### TASK
Please return the listing exactly as it stands, skipping any pictures.

───── DATA EXTRACT ─────

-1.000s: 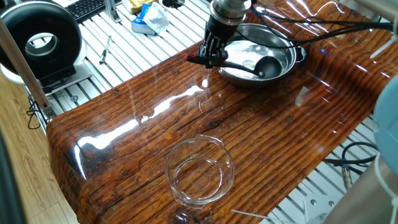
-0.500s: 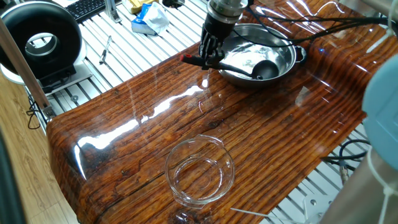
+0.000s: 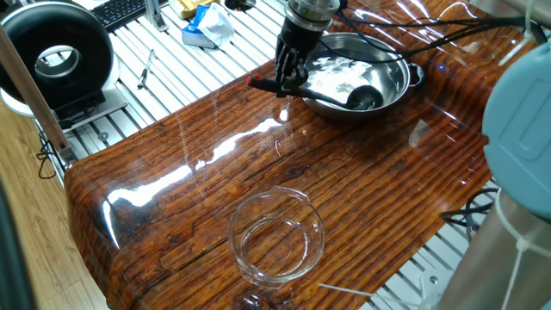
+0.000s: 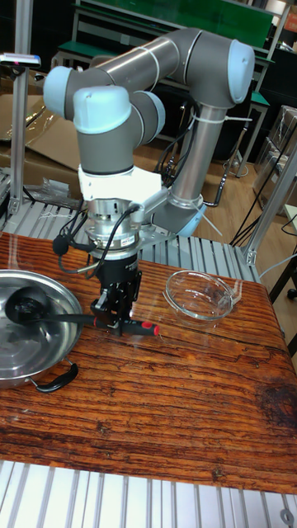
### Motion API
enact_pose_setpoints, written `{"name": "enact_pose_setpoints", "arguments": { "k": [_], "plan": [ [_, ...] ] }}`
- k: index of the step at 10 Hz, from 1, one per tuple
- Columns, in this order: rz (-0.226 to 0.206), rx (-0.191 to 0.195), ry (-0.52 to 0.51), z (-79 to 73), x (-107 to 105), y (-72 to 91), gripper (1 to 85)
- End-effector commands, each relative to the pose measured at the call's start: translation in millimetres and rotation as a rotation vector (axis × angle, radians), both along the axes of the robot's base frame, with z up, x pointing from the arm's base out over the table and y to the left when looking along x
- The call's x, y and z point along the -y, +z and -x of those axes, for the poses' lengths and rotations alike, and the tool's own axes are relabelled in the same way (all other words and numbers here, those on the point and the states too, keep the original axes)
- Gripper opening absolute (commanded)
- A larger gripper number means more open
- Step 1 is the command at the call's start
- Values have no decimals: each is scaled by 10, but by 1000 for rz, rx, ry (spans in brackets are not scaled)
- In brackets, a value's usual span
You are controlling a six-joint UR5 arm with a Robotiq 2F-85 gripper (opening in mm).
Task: Scoop water with a large spoon from one bowl to another
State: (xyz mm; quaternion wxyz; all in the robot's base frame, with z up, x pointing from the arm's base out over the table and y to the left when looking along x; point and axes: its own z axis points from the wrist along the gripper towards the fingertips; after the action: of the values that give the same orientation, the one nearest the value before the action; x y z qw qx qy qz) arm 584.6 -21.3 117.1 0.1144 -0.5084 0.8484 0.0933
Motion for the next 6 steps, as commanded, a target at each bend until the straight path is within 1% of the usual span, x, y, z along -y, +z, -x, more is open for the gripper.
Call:
{"name": "enact_pose_setpoints", "arguments": {
  "k": [1, 2, 3, 4, 5, 6],
  "plan": [
    [-6, 11, 9, -43, 29, -5, 10],
    [5, 16, 11, -51, 58, -9, 10],
    [38, 26, 7, -63, 133, -13, 10],
    [73, 29, -37, -47, 203, 19, 10],
    [95, 46, -90, -48, 233, 92, 10],
    [91, 52, -123, -39, 228, 132, 10]
  ]
}}
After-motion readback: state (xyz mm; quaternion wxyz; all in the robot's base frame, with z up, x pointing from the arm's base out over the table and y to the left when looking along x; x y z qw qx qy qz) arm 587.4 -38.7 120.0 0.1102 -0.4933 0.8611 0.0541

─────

### YOUR RESPONSE
-1.000s: 
-0.500s: 
+0.000s: 
+0.000s: 
### Motion API
enact_pose_setpoints, written `{"name": "enact_pose_setpoints", "arguments": { "k": [_], "plan": [ [_, ...] ] }}`
- k: index of the step at 10 Hz, from 1, one per tuple
- Columns, in this order: rz (-0.226 to 0.206), rx (-0.191 to 0.195), ry (-0.52 to 0.51), z (-79 to 73), x (-107 to 105), y (-72 to 91), gripper (1 to 85)
- End-effector commands, each relative to the pose measured at the call's start: translation in millimetres and rotation as a rotation vector (axis × angle, radians), both along the axes of the robot's base frame, with z up, x pointing from the arm's base out over the table and y to the left when looking along x
- The call's x, y and z point along the -y, +z and -x of those axes, for the poses' lengths and rotations alike, and the tool's own axes are relabelled in the same way (all other words and numbers here, those on the point and the states too, keep the original axes)
- Gripper opening absolute (commanded)
- A larger gripper number means more open
- Step 1 is the command at the call's start
- Values have no decimals: each is scaled by 10, but by 1000 for rz, rx, ry (spans in brackets are not scaled)
- In brackets, a value's usual span
You are controlling a six-joint UR5 arm with a Robotiq 2F-85 gripper (opening in mm).
Task: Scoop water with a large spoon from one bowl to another
State: (xyz mm; quaternion wxyz; all in the robot's base frame, with z up, x pointing from the arm's base out over the table and y to the left when looking along x; point and axes: its own z axis points from the wrist along the gripper towards the fingertips; after the action: of the values that give the same orientation, the one nearest the value before the action; x y z qw qx qy qz) arm 584.6 -21.3 117.1 0.1144 -0.5084 0.8484 0.0933
Motion for the next 6 steps, as commanded, a target at each bend until the straight path is within 1% of the usual span, x, y, z along -y, +z, -x, more is open for the gripper.
Call:
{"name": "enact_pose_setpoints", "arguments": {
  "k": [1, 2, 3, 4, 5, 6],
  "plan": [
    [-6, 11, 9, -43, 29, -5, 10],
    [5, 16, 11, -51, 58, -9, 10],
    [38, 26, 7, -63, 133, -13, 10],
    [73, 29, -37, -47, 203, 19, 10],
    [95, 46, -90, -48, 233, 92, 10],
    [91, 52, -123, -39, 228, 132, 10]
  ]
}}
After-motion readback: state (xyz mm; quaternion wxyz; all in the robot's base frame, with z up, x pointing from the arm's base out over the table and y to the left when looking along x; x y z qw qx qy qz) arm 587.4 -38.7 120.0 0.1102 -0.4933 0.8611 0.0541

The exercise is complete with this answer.